Ye Jun aprovechó la ausencia de los aldeanos y cruzó el cráter de un salto. Entonces, empezó a golpear todo con toda su fuerza.

Baste decir que cada uno de sus golpes fue suficiente para hacer añicos incluso el parapeto reforzado, y todos los escombros cayeron dentro del pozo, cubriendo los cadáveres.

Jadeaba, sin aliento, pero aun así no se detuvo. Continuó pulverizando todo alrededor del pozo, incluidas sus paredes.

Justo cuando se preguntaba si debía salir para encargarse de los aldeanos, sintió que un funesto presentimiento le oprimía el corazón y alzó la cabeza. Allá fuera, pudo sentir cómo una anomalía descendía sobre el mundo, pero fue solo un instante antes de que desapareciera, reemplazada por un grito que helaba los huesos.

—¡SEÑOR! ¡NO ME ABANDONES! ¡TE LO SUPLICO! ¡TE SACRIFICARÉ ESTE MUNDO ENTERO!

Pero nadie oyó sus gritos.

Ye Jun salió del cráter y encontró a Han Yuexin de pie sobre una viga de madera de una casa en ruinas. Partes de su túnica estaban destrozadas, revelando su piel clara, pero a ella no parecía importarle.

Ella tocaba la flauta con furia, pero Ye Jun no oía nada. Por alguna razón, era incapaz de hacerlo, así que se limitó a centrarse primero en los aldeanos que lo rodeaban.

Todos estaban inconscientes.

«Así que su Señor ha abandonado esta aldea, ¿eh?».

Su mirada se desvió hacia la evanescente niebla oscura que rodeaba a un monstruo grotesco al que difícilmente se podía calificar de humano. Sintió asco al mirarlo.

El Paragon seguía gritando y debatiéndose, pero algo lo mantenía inmovilizado, así que eso era todo lo que podía hacer.

Han Yuexin hizo una pausa y dijo: —Hoy lo has hecho bien. Solo gracias a ti se ha evitado esta calamidad. Yo sola no podría haberlo descubierto, y mucho menos encargarme de ello.

—¿No crees que primero deberíamos encargarnos de ese hombre? —dijo Ye Jun, señalando al Paragon—. No deberíamos relajarnos solo por tener la victoria al alcance de la mano. Es lo peor que podemos hacer.

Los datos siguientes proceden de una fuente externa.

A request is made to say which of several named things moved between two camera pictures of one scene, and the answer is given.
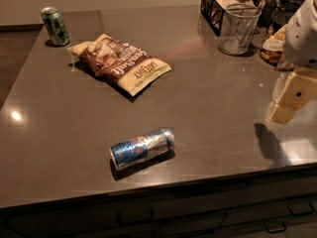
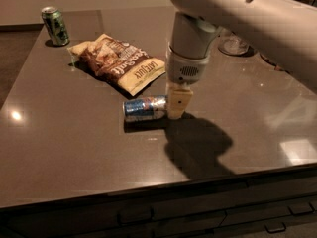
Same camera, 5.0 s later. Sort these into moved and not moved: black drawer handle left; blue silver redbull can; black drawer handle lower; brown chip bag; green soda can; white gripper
Moved: blue silver redbull can; white gripper
Not moved: brown chip bag; green soda can; black drawer handle lower; black drawer handle left

—Bajar la guardia ante la victoria —rio suavemente Han Yuexin—. Yo también lo sé, mocoso. Pero necesitaba algo de tiempo. Observa con atención cómo lo mato.

Alzó de nuevo la flauta y su intención asesina se disparó mientras volvía a tocar. Esta vez, él pudo oírla con claridad. Una melodía aguda que le hizo hervir la sangre. Era como un grito de guerra que lo incitaba a segar la vida de todos.

Observó con asombro cómo siete espadas aterradoras se formaban alrededor del Paragon. Se movieron al unísono con la melodía antes de ensartar a la criatura por todos lados.

La niebla oscura persistió un instante antes de dispersarse por completo en el viento. Han Yuexin intentó retenerla con sus técnicas, pero era demasiado escurridiza y se desvaneció sin dejar rastro.

El Paragon cayó del cielo, sus extremidades desprendiéndose junto con el resto de su cuerpo, lo que hizo que Ye Jun escupiera con asco. Había visto muchas cosas repugnantes hechas por humanos en la Tierra, pero esta estaba sin duda entre las peores.

—¡Lo logramos! ¡Hemos salvado la aldea!